Children at risk for abuse and neglect can be identified from birth

Researchers from The University of North Carolina at Chapel Hill reported recently on the most significant findings from a twenty-five year study on families and children. The Family Child Study was initiated in North Carolina with the primary goal of improving the quality of policy and practice in order to promote child and family well-being based on sound evidence from the study. Two important findings from the study are that we can identify children who are at risk for abuse and neglect from the moment they are born and parental social support reduces the risk and the consequences of abuse and neglect.

The North Carolina Family Child Study became part of a larger national study, LONGSCAN (the Longitudinal Studies of Child Abuse and Neglect), the longest such study ever undertaken in the US. LONGSCAN has four additional study sites around the country. Each of these sites has specific objectives and expertise to contribute to the group. The entire study is coordinated by UNC-Chapel Hill’s Injury Prevention Research Center. North Carolina’s Family Child Study is the oldest site in the study and has focused on the role of stress and social support in high-risk families and the factors that contribute to or lessen the risk of abuse and neglect. For two decades the Family Child Study followed North Carolina families and their children from infancy through young adulthood

“Child abuse and neglect is a dire problem nationally,” said Jonathan Kotch, MD, MPH, Principal Investigator on the study and Carol Remmer Angle Distinguished Professor of Children’s Environmental Health in the Department of Maternal and Child Health at the UNC Gillings School of Global Public Health. “There is increasing interest in and support for programs that offer hope that abuse and neglect can be prevented.”

The first set of findings was presented at a meeting in Chapel Hill, NC, which included researchers, public health professionals, policy makers and alumni consultants from the study. The purpose of the meeting was to review the recently released findings so that they can be utilized more effectively to improve future policy and practice. A series of additional meetings will be held around the country to review the data from other sites, culminating in a national meeting in Washington, DC, in 2013.

“We believe the findings from this study will help us advance new and more effective policies and programs that can lead to more children living safer, happier and healthier lives.” said Rosie Allen Ryan, President and CEO of Prevent Child Abuse North Carolina.

An important partner at this point in the study is the Doris Duke Charitable Foundation which recognized the need for the research findings from LONGSCAN to reach an audience broader than just the scientific community. The Foundation is supporting a project called From Science to Practice, led by Elizabeth Dawes Knight of the UNC Injury Prevention Research Center. The goal of the project is to effectively communicate the findings from LONGSCAN to professionals working to help families and children, to policy makers who make budget decisions and pass laws affecting families and children, and to communities and parents throughout the country as well.

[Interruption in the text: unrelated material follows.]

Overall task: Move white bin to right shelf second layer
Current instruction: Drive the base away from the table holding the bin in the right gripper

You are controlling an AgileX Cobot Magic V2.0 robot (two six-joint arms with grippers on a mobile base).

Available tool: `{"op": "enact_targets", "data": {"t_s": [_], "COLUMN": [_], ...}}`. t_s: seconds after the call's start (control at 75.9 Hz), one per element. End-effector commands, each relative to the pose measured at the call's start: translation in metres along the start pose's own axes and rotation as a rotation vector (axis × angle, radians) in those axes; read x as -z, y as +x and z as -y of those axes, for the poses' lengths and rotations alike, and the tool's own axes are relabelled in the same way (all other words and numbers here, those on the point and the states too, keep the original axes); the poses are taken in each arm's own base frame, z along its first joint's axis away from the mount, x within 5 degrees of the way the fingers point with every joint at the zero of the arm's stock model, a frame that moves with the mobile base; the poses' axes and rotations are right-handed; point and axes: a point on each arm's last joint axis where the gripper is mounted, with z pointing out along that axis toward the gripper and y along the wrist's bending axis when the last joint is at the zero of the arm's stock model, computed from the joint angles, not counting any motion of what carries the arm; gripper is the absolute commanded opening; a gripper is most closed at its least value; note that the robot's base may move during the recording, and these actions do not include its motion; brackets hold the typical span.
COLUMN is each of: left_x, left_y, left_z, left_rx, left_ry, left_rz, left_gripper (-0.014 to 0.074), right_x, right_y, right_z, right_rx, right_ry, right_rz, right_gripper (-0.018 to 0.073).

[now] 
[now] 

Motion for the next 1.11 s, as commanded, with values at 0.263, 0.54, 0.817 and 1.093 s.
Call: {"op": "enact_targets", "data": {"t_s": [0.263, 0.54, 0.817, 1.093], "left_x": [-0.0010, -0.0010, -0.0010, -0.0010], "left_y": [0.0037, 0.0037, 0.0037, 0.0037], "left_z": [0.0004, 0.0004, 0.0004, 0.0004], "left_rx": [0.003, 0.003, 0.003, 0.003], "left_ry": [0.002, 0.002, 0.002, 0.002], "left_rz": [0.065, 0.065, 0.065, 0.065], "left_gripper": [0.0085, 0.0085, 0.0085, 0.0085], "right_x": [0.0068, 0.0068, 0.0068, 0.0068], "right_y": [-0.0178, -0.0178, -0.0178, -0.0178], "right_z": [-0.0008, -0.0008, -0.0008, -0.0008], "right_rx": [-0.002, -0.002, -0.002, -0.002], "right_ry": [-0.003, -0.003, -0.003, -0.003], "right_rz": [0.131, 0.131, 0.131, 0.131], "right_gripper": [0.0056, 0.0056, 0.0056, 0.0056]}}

“The families in this study made a critical contribution by helping us understand better about how families and children are affected by stress and social support,” said Desmond Runyan, MD, DrPH, Jack and Vicki Thompson Professor of Pediatrics at The University of Colorado and former Principal Investigator of LONGSCAN. “Families and children everywhere owe the participants in this study their thanks.”

The Family Child Study was funded by the Maternal and Child Health Bureau of the US Department of Health and Human Services (USDHHS).LONGSCAN is supported with funding from the Children’s Bureau of USDHHS, with additional support from the National Institutes of Health, to the Injury Prevention Research Center of The University of North Carolina at Chapel Hill.